Hmm! They cannot feel betrayed because it is what the youth got themselves into that they are reaping. I pity the youth. You see, when they are doing empowerment, they give them motorcycles; when we were doing empowerment, we paid WAEC fees for poor youths because we know once they have the school leaving certificate, it is a meal ticket to move to the next level. This was what we did. We also built skill acquisition centres in Abia so that people could acquire skills. All the skill acquisition centres are now gone. There is nothing like that again. If we are looking for welders in ships, in our shipyards, we get them from as far as the Philippines.

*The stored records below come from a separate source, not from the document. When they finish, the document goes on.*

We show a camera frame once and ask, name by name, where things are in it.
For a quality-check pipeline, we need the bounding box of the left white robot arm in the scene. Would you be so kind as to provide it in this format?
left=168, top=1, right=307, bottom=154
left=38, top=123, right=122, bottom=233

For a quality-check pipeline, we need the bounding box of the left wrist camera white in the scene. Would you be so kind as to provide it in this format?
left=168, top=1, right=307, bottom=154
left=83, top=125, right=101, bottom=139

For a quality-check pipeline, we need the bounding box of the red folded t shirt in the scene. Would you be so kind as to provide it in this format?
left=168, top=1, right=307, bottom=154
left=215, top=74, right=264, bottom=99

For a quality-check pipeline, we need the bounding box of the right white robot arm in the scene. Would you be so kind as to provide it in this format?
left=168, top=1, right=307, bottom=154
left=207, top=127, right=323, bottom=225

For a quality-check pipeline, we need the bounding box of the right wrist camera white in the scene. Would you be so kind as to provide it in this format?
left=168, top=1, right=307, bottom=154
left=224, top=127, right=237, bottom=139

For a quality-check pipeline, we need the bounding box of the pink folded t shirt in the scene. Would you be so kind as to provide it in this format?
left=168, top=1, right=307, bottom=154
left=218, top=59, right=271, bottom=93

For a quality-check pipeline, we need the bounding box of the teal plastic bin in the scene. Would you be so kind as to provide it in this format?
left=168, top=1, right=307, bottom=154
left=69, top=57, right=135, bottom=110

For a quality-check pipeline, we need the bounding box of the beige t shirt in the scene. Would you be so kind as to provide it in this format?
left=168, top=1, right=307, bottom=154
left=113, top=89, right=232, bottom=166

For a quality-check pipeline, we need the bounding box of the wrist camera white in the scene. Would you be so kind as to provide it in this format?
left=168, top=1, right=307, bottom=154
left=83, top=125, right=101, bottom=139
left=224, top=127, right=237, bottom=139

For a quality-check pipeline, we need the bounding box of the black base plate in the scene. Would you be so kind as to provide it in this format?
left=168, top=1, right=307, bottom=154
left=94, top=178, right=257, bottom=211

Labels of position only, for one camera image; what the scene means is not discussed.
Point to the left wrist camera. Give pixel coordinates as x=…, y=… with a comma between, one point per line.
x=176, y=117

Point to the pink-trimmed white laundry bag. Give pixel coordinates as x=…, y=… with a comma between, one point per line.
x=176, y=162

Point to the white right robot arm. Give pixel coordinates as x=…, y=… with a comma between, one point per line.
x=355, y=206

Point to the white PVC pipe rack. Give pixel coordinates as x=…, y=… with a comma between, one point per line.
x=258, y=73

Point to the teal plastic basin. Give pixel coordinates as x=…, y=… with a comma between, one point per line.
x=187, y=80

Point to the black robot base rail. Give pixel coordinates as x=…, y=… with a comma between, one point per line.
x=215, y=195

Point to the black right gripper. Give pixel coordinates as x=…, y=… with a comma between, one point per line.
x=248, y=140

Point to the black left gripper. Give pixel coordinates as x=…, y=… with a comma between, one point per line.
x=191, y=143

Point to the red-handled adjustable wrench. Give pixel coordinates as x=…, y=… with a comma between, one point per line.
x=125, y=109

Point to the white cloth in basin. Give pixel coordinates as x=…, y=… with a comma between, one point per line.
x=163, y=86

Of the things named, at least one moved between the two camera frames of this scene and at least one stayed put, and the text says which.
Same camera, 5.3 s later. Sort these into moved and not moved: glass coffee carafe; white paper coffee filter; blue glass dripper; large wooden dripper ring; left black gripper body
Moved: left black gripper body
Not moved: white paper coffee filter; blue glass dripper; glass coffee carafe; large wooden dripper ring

Can you imagine that this is happening in Nigeria?
Do you agree that our process of leadership recruitment is bad?
The way people are recruited as leaders is a major problem in the society. Most of our leaders are not prepared to be leaders. They had not even made decisions before. Leadership entails a lot.
But after eight years in office, you had a chaotic handover to your chief of staff. Do you think you failed in that regard?
I didn’t fail. I did all I was supposed to do to support him to be the governor, but he failed, because he should have done better than me. And this is why I ran way. Since I left, I have never gone to Government House. T.A. spends most of our money on propaganda, instead of using it for the people.
Who are your role models?
John F. Kennedy, Zik, Awolowo, Sardauna. These people were committed to their regions, committed to their people. Nelson Mandela was also my role model. I also respect Obasanjo. He is a strong leader. He has his own mind. The only problem I have with him is that he is unforgiving. It’s the truth I am telling you. He is fair-minded but very, very petty.
Your daughter is getting married very soon. What is your greatest wish for her?
To have a blessed family. She is marrying her classmate in the university, a young man from Esan (Edo State). We wish her and her husband well.
Are you on semi-retirement from politics?
I can’t retire from politics. I am neither a member of the APC nor a member of the PDP. I spend my time advising government and advising those who need my advice. And I will come back again very strong. Watch out; I am coming back very strong.